Later Friday, vandals burned a fuel complex and a conveyor belt on the Palestinian side of Gaza's main cargo crossing with Israel, causing more than $9 million in damages and disrupting the import of diesel fuel and building materials, the military said.

Friday's clashes offered a preview of what will likely be a much larger protest — and possibly a border breach — on Monday when the United States relocates its embassy in Israel to contested Jerusalem amid Palestinian outrage.

President Donald Trump's decision to recognize Jerusalem as Israel's capital and move the embassy there "is causing the volcano to spew," said 25-year-old protester Ahmed Deifallah as he stood near the Gaza border, a Palestinian flag draped around his head.

Deifallah, who is unemployed like almost half the Gaza labor force, said he would also join Monday's protest and is not afraid to die. "We are used to confronting the (Israeli) occupation with our bare chests," he said. "We are used to wars and no one with us but Allah."

Friday marked the seventh weekly border protest since late March. The demonstrations have been organized by Gaza's Hamas rulers, but are fueled by despair among the territory's 2 million people. The vast majority are barred from travel and trade, while the blockade has gutted the economy.

As in previous weeks, thousands flocked to five tent camps near the border — some 15,000 people, according to the Israeli military. From the camps, smaller groups moved closer to the fence. They threw stones, burned tires and flew kites with burning rags attached to them, hoping to steer them into Israel to set fields on fire.

The area was quickly engulfed in thick black smoke from the burning tires. Israeli soldiers, some crouching behind sand berms, fired live bullets and tear gas volleys from the other side of the fence.

The Israeli military said protesters also threw pipe bombs and grenades toward Israeli soldiers and damaged the fence. Later Friday, Palestinians vandalized a fuel complex and conveyor belt on the Palestinian side of Gaza's main cargo crossing, Kerem Shalom, the army said. It said the fuel installation is the only way to bring diesel fuel into Gaza for operating generators for hospitals and other key facilities.

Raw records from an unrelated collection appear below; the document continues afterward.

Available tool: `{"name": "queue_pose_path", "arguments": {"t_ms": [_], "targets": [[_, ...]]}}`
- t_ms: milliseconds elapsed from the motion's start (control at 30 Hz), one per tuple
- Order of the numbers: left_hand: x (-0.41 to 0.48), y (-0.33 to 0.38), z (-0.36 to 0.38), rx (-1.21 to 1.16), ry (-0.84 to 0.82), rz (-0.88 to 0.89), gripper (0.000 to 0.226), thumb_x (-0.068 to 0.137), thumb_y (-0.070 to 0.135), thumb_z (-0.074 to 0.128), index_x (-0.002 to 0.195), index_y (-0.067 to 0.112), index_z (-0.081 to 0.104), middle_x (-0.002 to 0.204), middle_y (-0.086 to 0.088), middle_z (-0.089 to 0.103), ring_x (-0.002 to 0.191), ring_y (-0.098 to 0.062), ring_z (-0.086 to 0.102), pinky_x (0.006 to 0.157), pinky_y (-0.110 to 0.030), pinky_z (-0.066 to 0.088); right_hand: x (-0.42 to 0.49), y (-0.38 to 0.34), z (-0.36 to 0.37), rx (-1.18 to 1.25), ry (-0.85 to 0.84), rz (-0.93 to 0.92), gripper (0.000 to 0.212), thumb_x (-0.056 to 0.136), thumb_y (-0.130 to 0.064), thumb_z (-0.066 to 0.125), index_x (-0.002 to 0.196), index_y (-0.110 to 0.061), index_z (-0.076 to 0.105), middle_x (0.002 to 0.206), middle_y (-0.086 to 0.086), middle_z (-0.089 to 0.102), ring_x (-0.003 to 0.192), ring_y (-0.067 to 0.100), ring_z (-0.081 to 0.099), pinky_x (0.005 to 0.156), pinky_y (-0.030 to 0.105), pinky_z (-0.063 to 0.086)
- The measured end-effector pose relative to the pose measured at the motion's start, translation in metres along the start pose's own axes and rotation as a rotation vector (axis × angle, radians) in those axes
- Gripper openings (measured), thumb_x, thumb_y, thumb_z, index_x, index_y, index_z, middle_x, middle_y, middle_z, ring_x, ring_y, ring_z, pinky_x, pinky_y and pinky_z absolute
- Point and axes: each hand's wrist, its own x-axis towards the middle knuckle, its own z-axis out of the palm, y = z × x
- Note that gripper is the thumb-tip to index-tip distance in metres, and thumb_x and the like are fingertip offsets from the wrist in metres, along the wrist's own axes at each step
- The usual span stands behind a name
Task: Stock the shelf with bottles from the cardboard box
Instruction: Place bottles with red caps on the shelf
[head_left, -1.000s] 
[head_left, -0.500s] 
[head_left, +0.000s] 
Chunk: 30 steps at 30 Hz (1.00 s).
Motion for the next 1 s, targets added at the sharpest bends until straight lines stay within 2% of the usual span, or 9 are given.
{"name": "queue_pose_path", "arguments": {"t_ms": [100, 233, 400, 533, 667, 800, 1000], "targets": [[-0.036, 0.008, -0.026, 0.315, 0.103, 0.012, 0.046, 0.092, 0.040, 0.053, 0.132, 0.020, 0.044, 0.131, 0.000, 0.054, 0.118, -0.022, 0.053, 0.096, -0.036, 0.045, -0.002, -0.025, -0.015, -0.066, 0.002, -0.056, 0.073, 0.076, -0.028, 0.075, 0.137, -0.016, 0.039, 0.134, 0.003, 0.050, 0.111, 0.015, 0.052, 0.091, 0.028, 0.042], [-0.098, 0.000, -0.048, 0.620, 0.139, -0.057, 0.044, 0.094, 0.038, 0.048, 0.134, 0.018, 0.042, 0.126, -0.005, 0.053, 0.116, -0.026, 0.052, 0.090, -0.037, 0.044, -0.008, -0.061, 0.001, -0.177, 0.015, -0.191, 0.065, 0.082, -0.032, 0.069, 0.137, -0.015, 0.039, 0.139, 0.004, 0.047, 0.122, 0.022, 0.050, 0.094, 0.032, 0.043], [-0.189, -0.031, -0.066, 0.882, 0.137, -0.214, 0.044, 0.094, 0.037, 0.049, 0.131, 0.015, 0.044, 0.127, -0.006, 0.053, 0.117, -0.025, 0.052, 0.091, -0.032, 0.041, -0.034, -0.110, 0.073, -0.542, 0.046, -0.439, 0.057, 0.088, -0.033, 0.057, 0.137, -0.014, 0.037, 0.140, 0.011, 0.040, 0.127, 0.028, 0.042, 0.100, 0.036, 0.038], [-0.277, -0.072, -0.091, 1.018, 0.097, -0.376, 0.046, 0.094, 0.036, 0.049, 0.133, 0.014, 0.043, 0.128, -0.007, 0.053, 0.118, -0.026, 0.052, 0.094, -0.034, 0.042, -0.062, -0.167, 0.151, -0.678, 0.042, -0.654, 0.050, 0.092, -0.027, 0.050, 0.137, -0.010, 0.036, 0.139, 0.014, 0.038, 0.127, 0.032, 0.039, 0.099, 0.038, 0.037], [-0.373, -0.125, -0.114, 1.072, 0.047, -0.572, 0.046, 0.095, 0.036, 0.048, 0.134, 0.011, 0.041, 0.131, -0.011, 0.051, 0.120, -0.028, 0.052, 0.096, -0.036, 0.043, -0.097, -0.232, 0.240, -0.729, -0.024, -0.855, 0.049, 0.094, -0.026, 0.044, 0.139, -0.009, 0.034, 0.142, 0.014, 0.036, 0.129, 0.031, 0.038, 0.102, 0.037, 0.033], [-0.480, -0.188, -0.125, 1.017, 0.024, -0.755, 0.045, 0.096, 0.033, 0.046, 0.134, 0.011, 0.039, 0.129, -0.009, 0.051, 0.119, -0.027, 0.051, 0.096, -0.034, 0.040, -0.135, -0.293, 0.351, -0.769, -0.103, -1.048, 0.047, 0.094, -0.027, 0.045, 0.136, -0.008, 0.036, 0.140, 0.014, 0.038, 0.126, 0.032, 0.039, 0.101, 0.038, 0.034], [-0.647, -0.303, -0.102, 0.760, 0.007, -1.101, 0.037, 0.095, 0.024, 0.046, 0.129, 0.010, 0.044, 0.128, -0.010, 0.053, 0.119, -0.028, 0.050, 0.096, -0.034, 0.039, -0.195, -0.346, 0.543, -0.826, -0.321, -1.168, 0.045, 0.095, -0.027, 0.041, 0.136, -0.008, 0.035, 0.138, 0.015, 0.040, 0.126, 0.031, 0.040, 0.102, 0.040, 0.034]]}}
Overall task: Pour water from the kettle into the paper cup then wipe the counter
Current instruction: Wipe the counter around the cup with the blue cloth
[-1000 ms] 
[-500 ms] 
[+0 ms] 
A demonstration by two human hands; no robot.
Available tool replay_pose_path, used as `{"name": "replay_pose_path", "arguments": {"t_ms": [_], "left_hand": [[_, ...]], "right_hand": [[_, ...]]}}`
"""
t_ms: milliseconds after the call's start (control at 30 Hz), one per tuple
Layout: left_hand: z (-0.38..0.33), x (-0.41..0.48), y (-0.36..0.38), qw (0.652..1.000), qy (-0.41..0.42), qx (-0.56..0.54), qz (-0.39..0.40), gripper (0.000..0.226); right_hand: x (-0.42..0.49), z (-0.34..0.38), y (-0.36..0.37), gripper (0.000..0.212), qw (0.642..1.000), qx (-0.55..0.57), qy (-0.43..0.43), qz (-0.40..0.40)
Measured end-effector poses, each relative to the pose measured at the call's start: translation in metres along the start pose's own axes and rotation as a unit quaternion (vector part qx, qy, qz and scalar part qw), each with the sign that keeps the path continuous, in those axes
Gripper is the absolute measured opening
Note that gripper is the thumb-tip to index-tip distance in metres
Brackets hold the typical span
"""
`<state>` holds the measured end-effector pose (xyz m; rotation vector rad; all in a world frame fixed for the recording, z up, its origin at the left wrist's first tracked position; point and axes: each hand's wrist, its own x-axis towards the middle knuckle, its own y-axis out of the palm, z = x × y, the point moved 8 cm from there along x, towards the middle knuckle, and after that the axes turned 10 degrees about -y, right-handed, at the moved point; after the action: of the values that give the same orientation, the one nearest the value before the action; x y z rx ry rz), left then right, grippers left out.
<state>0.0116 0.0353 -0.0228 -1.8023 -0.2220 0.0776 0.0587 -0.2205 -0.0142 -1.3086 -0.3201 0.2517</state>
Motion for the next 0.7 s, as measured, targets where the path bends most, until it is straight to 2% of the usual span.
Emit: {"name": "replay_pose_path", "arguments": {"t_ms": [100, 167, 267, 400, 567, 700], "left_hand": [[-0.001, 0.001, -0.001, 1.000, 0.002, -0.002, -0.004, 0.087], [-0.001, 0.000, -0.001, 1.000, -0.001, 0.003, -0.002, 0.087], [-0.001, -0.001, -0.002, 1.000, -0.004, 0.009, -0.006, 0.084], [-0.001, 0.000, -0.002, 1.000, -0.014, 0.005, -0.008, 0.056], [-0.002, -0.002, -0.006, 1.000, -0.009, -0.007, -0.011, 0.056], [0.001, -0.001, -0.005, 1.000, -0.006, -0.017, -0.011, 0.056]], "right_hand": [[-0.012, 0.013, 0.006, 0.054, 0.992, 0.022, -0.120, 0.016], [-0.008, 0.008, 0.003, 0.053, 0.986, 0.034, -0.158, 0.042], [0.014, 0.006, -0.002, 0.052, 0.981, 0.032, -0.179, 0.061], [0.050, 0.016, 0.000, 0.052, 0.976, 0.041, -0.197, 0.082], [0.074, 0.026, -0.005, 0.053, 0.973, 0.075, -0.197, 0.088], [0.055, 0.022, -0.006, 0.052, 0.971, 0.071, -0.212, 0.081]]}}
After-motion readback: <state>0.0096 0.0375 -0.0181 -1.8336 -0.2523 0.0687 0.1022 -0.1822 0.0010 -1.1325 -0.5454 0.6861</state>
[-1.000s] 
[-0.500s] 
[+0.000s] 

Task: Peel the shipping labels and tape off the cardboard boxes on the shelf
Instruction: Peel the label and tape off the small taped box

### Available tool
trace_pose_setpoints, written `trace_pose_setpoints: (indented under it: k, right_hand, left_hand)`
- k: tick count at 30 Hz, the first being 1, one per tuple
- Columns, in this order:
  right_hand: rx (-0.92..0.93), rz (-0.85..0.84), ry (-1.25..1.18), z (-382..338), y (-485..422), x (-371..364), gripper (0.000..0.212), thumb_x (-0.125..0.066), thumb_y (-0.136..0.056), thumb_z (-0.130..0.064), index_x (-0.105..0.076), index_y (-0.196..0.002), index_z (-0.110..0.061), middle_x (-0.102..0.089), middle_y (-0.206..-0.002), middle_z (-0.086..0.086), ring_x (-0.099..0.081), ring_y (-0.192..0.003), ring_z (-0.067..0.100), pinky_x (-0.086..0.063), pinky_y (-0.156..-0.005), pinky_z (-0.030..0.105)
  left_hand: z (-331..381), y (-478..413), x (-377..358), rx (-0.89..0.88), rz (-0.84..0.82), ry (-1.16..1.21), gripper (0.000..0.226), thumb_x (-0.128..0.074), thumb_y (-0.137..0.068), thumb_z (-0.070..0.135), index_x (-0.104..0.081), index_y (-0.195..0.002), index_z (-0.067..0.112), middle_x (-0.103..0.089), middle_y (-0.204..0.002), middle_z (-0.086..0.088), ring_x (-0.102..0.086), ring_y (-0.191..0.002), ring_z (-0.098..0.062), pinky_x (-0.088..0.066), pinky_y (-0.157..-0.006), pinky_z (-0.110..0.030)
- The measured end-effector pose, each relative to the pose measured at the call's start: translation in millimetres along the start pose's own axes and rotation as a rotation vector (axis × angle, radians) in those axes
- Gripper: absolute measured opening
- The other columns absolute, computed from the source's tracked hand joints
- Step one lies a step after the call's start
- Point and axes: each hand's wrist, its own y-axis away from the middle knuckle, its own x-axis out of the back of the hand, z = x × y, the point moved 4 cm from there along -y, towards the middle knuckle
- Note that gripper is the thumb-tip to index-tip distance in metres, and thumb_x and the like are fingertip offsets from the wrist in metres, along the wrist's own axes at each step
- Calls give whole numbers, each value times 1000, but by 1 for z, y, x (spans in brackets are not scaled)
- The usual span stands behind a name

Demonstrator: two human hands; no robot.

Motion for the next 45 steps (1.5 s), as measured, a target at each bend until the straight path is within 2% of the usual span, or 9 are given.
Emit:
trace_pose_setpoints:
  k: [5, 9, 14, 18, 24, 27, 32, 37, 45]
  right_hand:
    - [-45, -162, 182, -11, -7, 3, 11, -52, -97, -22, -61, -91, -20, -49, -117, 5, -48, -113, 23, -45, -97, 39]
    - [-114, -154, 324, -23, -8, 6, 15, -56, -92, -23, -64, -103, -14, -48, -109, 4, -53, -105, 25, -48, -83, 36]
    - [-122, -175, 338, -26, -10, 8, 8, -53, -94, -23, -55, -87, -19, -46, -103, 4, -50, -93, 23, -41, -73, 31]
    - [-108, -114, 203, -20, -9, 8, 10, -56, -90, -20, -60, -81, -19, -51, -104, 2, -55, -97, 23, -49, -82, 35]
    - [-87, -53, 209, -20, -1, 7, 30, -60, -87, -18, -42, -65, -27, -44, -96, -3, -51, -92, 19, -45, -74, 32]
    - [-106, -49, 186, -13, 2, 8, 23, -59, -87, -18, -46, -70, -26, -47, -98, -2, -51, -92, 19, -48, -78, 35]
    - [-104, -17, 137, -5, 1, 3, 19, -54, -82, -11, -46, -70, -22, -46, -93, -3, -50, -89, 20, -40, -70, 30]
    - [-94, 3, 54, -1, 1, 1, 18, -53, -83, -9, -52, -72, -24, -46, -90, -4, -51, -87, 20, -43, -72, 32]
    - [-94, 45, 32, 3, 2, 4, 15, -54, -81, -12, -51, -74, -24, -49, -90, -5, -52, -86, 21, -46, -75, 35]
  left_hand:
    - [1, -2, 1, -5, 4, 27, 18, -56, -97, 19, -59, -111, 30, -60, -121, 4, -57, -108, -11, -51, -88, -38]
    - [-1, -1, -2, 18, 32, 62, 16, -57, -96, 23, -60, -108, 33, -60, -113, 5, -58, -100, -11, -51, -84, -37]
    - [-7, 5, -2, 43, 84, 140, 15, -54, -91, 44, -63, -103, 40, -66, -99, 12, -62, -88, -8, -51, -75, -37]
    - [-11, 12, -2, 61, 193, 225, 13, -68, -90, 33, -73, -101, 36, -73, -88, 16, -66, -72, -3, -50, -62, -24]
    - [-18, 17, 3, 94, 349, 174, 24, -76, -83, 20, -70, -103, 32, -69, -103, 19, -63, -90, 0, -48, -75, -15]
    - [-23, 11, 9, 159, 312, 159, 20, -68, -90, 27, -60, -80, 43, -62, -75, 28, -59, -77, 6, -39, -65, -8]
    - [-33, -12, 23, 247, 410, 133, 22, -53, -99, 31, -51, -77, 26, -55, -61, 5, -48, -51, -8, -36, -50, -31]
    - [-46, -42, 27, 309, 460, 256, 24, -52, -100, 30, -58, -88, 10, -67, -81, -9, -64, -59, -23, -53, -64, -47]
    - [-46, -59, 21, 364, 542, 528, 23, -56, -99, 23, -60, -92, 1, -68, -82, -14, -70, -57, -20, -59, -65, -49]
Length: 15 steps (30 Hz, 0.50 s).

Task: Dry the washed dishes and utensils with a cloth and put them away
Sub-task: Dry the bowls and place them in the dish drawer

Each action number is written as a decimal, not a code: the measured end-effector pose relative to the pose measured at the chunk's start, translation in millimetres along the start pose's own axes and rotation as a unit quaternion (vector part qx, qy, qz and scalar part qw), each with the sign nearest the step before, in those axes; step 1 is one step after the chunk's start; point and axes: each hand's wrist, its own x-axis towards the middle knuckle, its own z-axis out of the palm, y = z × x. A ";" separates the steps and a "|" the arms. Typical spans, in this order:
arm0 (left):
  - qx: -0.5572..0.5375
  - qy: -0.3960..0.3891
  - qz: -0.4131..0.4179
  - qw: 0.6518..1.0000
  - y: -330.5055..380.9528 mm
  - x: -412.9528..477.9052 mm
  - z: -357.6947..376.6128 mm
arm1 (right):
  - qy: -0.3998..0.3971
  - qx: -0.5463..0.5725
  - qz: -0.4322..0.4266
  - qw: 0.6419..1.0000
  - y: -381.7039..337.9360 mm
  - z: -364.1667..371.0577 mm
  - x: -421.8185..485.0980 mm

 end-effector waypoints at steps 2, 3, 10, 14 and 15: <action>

The military distributed a video showing Palestinians cheering as a fire was set. It was the second such attack on the facility in a week. "Hamas continues to lead the residents of Gaza to destroy the only assistance they receive," the army said.

Nissim Jan, the director of an Israeli company that operates Kerem Shalom in partnership with private Palestinian companies, said he spent large sums to repair last week's damage. "This time I can't repair and will not repair it. Where shall I bring money from?" he said.

The Gaza Health Ministry said a 40-year-old protester was killed and 176 were wounded by Israeli fire Friday. Ten of the wounded were in serious condition, including a 16-year-old boy who was shot in the head. Nearly 800 others were overcome by tear gas or suffered other types of injuries.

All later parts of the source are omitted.